• Exercise directions:
Beneath this line is the data. Output exactly the lines from the line with "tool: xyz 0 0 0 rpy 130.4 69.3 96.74" to the line with "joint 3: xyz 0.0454", both ends included, and nothing more.

[Extracted records]
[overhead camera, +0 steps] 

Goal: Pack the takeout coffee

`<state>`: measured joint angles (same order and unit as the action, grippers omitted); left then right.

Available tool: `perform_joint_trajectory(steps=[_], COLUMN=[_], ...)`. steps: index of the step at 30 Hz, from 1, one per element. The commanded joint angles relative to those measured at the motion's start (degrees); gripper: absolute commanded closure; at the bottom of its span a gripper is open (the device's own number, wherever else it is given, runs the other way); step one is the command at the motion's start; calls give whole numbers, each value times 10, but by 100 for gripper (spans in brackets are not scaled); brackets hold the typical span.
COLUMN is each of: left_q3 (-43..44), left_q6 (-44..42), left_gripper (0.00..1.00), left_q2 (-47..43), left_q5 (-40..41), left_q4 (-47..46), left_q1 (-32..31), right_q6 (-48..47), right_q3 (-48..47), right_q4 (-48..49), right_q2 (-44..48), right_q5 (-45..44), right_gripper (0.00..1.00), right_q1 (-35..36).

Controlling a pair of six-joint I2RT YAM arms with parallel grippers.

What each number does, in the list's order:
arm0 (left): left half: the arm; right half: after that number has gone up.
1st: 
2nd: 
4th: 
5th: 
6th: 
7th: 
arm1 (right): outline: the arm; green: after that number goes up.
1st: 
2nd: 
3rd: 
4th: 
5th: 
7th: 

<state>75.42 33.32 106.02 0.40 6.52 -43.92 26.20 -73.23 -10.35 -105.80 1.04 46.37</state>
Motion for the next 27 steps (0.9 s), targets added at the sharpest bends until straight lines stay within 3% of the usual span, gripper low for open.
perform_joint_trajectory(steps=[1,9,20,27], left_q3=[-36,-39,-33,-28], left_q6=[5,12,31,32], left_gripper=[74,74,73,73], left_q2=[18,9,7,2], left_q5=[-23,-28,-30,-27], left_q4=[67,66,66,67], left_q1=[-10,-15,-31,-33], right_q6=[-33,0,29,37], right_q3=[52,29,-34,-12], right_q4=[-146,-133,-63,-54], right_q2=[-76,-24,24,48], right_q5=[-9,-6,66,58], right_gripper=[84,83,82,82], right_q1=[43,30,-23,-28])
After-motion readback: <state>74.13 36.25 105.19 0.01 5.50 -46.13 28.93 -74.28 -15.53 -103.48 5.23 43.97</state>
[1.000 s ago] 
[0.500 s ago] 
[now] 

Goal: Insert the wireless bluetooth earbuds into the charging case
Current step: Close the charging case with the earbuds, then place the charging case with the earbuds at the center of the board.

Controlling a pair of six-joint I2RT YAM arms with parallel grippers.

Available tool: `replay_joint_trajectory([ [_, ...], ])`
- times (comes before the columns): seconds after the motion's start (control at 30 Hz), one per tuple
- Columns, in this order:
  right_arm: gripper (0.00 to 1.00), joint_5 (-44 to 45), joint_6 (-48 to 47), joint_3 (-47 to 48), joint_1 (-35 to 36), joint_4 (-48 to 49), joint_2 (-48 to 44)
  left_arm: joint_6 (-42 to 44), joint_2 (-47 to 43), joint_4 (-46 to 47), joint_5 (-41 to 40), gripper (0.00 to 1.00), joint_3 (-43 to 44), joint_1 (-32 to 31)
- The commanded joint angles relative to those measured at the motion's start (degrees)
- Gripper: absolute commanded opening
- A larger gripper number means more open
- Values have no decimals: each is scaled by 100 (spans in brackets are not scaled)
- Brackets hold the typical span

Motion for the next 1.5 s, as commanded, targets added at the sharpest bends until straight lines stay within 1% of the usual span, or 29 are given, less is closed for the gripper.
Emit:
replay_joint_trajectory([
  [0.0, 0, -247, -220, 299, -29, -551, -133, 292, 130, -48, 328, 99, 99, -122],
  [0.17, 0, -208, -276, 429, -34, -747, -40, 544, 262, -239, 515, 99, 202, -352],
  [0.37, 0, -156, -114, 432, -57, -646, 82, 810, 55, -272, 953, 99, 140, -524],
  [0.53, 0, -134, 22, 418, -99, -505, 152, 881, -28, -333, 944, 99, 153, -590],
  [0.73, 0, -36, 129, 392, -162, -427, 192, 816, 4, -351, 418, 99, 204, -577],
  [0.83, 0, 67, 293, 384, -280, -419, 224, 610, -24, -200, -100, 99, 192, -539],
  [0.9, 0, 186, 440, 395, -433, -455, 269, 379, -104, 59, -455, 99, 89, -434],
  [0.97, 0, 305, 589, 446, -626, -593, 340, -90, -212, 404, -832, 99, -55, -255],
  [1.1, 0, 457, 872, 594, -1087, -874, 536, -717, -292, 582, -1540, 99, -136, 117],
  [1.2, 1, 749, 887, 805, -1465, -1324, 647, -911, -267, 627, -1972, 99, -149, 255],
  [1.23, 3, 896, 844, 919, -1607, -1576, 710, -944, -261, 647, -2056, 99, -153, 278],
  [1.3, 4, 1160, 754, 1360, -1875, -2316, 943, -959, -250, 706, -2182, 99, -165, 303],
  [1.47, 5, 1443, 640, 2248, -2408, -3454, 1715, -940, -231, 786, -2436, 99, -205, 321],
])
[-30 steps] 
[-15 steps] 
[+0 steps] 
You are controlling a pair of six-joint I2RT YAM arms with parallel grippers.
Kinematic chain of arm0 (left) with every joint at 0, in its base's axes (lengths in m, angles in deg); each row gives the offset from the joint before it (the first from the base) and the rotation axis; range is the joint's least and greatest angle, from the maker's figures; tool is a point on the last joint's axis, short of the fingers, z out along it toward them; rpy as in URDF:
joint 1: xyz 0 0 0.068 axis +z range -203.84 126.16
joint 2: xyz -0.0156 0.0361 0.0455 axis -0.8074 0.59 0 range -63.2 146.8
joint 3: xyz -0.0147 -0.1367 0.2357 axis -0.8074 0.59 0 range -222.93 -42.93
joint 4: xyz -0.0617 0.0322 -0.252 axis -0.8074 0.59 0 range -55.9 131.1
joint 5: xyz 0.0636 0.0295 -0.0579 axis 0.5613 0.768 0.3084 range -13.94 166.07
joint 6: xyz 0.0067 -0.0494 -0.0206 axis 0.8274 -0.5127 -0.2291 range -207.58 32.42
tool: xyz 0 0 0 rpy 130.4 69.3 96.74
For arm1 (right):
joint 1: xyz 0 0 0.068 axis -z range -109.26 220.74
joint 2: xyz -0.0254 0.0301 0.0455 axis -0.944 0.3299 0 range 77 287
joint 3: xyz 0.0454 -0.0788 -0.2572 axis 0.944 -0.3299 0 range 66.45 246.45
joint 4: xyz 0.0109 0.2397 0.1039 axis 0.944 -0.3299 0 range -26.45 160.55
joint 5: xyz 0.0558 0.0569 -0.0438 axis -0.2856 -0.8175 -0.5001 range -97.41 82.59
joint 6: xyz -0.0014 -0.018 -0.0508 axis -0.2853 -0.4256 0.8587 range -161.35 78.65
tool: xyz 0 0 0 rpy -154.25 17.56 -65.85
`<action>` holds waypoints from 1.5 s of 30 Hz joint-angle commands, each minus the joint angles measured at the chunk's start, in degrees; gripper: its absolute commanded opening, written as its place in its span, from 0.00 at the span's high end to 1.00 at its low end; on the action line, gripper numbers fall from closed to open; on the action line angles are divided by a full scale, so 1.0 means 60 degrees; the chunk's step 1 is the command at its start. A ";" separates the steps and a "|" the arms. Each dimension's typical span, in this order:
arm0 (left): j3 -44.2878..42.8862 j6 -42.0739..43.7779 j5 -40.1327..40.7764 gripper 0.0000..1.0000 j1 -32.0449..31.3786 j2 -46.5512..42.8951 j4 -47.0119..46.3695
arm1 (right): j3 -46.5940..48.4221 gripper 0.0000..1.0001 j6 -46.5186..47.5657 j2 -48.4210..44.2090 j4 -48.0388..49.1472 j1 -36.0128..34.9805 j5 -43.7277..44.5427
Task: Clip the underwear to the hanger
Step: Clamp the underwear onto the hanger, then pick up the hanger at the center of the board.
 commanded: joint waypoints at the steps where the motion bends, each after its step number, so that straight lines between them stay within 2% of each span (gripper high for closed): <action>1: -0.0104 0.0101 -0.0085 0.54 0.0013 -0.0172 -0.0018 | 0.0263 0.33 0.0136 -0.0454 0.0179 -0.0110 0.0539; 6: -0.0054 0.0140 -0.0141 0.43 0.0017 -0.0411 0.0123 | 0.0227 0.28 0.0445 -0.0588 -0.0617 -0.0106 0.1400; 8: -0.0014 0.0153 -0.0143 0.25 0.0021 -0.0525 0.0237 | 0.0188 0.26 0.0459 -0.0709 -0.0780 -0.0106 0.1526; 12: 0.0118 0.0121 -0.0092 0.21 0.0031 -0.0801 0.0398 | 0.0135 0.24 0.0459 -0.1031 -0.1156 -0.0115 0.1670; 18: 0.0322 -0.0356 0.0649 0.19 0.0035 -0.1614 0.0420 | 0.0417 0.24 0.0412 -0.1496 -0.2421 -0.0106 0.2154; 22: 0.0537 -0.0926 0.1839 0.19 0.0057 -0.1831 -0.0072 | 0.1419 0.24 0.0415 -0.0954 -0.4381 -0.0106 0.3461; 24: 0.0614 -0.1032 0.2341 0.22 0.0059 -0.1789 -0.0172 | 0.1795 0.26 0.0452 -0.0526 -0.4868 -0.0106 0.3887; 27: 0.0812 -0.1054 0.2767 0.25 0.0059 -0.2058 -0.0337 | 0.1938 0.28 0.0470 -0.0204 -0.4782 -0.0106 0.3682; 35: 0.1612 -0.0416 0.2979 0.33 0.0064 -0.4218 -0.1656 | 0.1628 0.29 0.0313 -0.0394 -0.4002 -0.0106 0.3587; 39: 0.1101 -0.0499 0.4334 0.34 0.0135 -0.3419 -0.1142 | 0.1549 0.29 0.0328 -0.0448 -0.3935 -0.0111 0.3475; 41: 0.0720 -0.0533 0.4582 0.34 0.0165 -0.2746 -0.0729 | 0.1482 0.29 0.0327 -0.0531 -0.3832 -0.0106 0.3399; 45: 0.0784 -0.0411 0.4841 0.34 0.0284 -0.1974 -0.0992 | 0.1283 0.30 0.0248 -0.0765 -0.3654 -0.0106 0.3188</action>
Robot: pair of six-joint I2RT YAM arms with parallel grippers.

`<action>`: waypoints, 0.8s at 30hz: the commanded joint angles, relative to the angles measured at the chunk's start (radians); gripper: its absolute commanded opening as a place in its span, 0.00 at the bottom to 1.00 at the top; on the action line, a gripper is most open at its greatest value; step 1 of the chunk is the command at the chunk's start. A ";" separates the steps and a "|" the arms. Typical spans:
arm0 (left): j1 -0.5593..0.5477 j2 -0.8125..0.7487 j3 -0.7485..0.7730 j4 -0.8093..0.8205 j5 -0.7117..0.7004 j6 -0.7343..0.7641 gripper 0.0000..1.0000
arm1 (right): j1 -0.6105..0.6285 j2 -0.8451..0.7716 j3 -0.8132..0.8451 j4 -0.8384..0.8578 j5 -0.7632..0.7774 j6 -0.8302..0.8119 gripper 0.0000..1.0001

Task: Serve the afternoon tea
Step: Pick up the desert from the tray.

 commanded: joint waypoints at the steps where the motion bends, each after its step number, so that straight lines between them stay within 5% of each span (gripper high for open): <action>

• Result of the task:
tool: xyz 0 0 0 rpy 130.4 69.3 96.74
For arm1 (right):
joint 1: xyz 0 0 0.068 axis -z range -109.26 220.74
joint 2: xyz -0.0254 0.0301 0.0455 axis -0.944 0.3299 0 range 77 287
joint 3: xyz 0.0454 -0.0788 -0.2572 axis 0.944 -0.3299 0 range 66.45 246.45

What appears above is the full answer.